A hopeful transition

The Transgender pride flag

The Transgender pride flag

By Brittany Dekorte
Staff Writer

This past Monday, my partner Tessa went out wearing a dress for the first time.

I’m using the words ‘they’ and ‘them’ to refer to one person, because the pronoun doesn’t infer gender. My partner is transgender, which means their mental and emotional gender identity doesn’t fit with the physiological sex they were assigned at birth.

Like sexuality, gender identity falls along a spectrum, with some falling near the middle, and others to the fringes. Tessa is their chosen name; they are uncomfortable with their current legal name being used, because of fears of discrimination.

In the past, them going out has involved androgyny; tight clothes subtle make up, nothing that would make them stand out too much. Which is different, because usually, they dress to stand out on purpose.

I’ve been watching my partner transition for three years; hormones, buying new clothes and speaking with a supportive therapist. A lot of transitioning is a search for comfort; imagine being born into skin that didn’t feel right, parts of your body that stick out or feel like they are alien.

Imagine looking into a mirror on a daily basis and just thinking, “That’s not me. That can’t be me. That could never be me.” Going through the process of making yourself look how you want, present how you want, be seen in the way you see yourself, the way that makes you comfortable is challenging.

At the same time, transition involves stepping out of comfort zones, boxes you’ve occupied your whole life, like the first time wearing the dress out.

This first dress comes very close to TDOR, the Transgender Day of Remembrance. The TDOR was set aside to memorialize those who were killed due to anti-transgender hatred or prejudice, according to their website.

The event is held in November to honor Rita Hester, whose murder on Nov. 28, 1998 kicked off the “Remembering Our Dead” web project and a San Francisco candlelight vigil in 1999. Rita Hester’s murder – like most anti-transgender murder cases – has yet to be solved.

This year’s TDOR was held on Sunday, Nov. 20. The TDOR site lists the names, death dates, causes of death, and death location of all of the out transgender people who have died in the past year: 15 alone for the U.S., more than 80 globally.

Their causes of death are brutal; gunshot, slashed throats and set on fire. One was dismembered, stuffed in a hotel bed frame, and was only found after customers complained about the smell. The number of transgender people killed this past year is only based on what hit the news and what was reported; many expect the number to be higher, due in part to the police or unsupportive family misgendering the victim.

It’s been a tough year for trans rights activists and allies.

‘Bathroom Bills’ popped up in multiple states, blocking trans people from using the bathroom that matches their gender identity, some of which also planned on repealing hard fought for local ordinances that protected people of differing gender identities.

The election of Donald Trump and a Republican majority in Congress was also seen as a setback by many, as Republicans often put forward this kind of legislation.

Legal protection for transgender people is rare, and often set by local or state government. This makes transgender people susceptible to work and housing discrimination, and prone to homelessness, more likely to commit suicide.

All of this scares me and my partner. “I fear that if I am unable to pass well enough for a female, I will be attacked or killed. Passing can mean life or death to a lot of transgender people, especially transwomen,” Tessa said.

This all stems from a stigma and a general misunderstanding of transgender people. Many people do not understand the difference between crossdressing and being transgender, or being gay and being transgender.

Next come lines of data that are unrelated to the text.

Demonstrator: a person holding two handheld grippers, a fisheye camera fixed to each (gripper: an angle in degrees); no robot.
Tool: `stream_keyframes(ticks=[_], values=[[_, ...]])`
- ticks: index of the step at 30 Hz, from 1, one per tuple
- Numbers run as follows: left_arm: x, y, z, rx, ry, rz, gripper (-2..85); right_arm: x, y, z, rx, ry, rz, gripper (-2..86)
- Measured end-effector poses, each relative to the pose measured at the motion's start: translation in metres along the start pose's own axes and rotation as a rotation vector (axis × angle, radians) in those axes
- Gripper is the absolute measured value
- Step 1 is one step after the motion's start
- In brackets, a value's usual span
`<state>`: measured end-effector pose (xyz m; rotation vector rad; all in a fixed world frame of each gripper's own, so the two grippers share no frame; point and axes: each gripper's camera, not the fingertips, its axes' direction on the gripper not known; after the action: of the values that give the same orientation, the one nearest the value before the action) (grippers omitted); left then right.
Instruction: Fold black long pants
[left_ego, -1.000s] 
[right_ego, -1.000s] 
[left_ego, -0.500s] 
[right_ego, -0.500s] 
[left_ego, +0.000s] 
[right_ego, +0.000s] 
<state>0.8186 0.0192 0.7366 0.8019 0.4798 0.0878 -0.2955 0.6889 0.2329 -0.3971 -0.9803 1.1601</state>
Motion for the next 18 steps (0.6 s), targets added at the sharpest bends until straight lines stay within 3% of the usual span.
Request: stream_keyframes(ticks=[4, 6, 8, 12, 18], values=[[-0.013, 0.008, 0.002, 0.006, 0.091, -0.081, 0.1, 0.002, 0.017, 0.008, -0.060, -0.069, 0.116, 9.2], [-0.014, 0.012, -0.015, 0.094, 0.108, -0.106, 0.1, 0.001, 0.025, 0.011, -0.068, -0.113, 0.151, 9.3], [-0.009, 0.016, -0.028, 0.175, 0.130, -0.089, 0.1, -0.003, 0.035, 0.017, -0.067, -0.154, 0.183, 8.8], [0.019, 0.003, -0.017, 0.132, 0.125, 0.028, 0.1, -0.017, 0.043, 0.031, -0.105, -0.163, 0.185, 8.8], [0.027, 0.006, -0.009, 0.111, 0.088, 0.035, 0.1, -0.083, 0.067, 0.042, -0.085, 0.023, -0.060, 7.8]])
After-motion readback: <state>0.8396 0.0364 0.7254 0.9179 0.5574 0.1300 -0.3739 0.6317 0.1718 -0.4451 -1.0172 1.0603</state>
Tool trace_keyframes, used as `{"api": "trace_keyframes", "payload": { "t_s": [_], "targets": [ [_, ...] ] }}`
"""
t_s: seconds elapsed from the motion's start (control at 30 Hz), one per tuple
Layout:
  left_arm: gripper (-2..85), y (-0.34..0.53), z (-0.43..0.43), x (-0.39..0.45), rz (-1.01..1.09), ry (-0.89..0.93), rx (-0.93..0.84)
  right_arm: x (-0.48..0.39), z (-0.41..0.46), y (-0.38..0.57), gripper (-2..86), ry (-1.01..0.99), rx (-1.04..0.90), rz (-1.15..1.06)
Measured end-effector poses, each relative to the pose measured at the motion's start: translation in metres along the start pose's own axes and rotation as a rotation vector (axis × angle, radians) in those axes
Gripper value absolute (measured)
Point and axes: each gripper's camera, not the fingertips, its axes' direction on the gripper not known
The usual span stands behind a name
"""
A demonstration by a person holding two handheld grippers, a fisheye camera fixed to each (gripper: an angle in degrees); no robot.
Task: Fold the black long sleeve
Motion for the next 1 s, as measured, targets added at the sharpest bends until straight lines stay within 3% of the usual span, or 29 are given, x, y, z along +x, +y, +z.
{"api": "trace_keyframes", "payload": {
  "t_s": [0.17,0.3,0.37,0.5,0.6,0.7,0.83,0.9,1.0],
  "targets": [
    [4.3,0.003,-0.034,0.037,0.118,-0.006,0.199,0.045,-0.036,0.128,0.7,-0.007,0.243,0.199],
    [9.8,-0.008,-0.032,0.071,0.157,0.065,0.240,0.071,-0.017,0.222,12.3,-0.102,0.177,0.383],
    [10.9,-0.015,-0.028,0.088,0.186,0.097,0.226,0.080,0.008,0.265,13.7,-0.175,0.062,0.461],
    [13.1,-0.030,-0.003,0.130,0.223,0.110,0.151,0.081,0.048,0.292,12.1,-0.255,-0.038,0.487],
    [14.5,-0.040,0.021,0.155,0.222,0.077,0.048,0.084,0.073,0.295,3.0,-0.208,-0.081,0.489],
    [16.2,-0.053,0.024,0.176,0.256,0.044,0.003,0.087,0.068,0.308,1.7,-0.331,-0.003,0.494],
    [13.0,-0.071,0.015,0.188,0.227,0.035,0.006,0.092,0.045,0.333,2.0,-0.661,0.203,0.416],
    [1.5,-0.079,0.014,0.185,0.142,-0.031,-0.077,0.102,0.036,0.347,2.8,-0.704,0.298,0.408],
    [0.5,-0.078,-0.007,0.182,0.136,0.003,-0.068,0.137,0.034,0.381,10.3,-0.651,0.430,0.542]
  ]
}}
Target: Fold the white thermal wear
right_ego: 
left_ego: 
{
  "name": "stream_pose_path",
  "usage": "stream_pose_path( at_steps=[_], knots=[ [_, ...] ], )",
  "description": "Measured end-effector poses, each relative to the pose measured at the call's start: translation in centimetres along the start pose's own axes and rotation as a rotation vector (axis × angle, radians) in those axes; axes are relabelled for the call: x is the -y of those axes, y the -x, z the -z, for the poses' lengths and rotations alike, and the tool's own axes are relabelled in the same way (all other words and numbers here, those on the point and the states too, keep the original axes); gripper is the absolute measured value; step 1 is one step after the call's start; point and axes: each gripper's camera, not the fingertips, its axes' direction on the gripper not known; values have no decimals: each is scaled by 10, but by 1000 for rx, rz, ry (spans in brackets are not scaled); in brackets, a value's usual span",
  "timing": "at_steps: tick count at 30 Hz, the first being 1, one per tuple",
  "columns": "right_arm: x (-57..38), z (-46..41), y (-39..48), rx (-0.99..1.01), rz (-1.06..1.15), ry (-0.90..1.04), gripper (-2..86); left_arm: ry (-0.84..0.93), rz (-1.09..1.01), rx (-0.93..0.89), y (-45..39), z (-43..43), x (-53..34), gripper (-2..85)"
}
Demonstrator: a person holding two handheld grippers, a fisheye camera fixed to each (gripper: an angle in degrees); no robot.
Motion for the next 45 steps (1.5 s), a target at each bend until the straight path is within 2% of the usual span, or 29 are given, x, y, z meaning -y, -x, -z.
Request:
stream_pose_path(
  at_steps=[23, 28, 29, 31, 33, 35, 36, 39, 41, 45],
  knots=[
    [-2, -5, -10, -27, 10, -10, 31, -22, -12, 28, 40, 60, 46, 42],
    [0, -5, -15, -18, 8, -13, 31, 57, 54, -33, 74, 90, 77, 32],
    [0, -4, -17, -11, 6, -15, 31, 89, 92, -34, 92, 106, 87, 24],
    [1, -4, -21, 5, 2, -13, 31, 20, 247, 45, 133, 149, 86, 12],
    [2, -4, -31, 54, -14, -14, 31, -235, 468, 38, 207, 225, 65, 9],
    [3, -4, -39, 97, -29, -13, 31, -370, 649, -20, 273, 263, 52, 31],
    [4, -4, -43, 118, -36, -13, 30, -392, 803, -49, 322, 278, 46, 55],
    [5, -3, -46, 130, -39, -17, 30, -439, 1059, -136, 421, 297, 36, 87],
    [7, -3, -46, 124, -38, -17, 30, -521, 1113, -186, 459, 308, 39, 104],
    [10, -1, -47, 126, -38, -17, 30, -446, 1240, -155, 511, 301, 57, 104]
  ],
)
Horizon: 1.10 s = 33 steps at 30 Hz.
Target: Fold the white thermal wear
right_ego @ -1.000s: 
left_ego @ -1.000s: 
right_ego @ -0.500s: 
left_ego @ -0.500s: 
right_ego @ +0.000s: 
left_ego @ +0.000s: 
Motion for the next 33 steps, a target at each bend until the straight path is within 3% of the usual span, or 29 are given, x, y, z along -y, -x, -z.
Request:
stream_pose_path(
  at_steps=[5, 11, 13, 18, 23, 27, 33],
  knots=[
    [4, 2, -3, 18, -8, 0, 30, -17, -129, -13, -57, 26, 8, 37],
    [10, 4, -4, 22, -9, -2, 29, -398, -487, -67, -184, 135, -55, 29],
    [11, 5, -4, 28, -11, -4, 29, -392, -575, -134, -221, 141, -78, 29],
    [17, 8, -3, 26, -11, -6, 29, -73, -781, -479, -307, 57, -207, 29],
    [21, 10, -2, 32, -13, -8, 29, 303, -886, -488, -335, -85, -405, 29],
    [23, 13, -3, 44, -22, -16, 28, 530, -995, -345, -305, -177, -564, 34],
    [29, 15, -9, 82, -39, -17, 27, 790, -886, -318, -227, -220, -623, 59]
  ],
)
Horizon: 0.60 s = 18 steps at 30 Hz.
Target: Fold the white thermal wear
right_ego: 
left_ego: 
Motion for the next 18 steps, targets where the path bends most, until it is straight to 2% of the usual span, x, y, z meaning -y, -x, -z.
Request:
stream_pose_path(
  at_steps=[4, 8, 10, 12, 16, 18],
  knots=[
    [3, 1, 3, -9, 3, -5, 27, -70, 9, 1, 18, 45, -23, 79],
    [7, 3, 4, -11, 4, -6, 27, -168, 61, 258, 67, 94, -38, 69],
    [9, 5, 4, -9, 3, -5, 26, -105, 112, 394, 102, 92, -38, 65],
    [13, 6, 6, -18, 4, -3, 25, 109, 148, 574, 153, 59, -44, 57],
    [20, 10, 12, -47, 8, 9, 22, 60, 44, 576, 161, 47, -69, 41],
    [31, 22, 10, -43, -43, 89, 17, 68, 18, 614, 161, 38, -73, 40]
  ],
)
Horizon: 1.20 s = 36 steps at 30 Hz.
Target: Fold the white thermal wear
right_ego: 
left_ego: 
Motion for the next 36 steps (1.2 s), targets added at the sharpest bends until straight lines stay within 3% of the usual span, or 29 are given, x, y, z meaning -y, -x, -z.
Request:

Just the stigma of dating someone who is trans is difficult for me to deal with; I can’t be out to the majority of family, who are very conservative and religious, who I have heard make comments against the LGBTQ+ community before. Even if they told me to my face that they were fine with it, I know that it would be lip service; they would still feel that it was wrong, they would vote for people who are against giving transgender people the rights they deserve as human beings.

There is hope, though. Hope in a younger generation who is more accepting of LGBTQ+ people; hope in the coming out of celebrities in recent years, like Laverne Cox, scriptwriting sisters Lana and Lilly Wachowski, and Chaz Bono; hope in the popularity of shows that shows transgender people’s struggles in a humanizing light, like Transparent and Sense8.

And of course, hope in a new dress, in bright makeup, in being embraced by your friends and peers on your first night out as the real you.